There are several intricate aspects of culture to be acknowledged and respected when it comes to advising students who could be a first generation college student or a student whose first language is not English. Cultural training workshops provide advisors with the appropriate language to identify and name these things.  

Maccarrone realizes the language and cultural barriers that present themselves in the advising office and hopes that the workshop provides a source of insight for advisors when meeting with and understanding the needs of their students.  

Often, advisors meet with students who carry different expectations with them academically, based on the intricacies of their own culture.  These are expectations that can be recognized through an understanding of cultural dimensions and intercultural training such as Macarrone’s.  Advisors can use these tools to integrate an understanding of a student’s experience into their advising, supporting them while also making them aware of USM’s expectations as students.
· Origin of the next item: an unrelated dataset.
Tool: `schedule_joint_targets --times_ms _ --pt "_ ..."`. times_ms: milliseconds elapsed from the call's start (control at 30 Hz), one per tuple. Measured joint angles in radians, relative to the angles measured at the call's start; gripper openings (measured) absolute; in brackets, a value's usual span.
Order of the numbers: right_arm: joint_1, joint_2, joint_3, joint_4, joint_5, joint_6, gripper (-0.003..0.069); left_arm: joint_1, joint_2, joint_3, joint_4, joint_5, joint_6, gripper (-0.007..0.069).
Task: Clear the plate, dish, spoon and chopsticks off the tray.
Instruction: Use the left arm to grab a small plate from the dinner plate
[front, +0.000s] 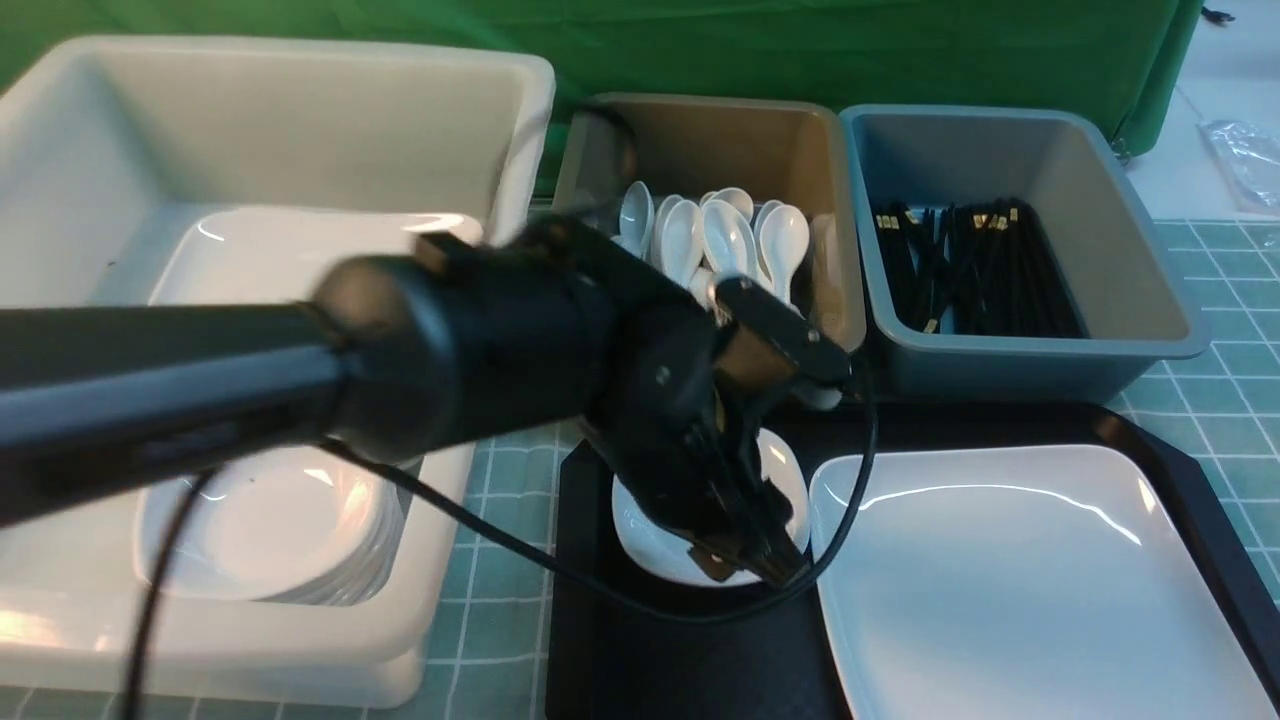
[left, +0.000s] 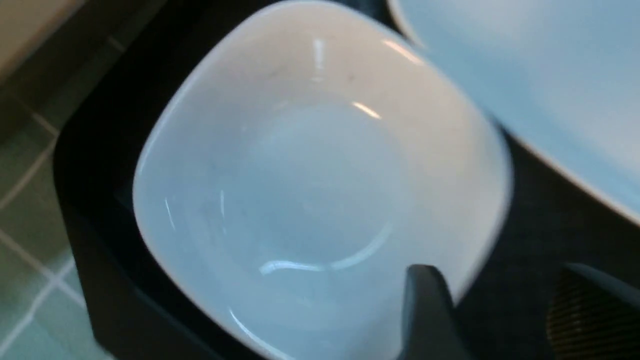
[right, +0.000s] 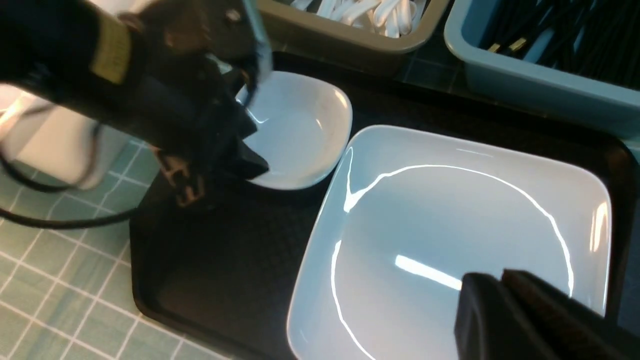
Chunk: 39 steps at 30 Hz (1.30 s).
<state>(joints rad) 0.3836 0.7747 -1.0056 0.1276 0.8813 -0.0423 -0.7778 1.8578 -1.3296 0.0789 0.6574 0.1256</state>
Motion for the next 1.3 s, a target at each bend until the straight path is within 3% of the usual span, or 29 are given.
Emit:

The Academic Advising Office has been presented with an opportunity: a number of advisors on the Portland Campus began in April of 2015.  Adding fresh faces to the mixture of experienced colleagues creates an ideal environment that brings staff together and gives them the ability to exchange fresh ideas and learn from varying experiences.  They have the opportunity to establish new relationships, expand their connections with departments such as Jalali’s, and continue educating one another in order to support the needs of USM’s students.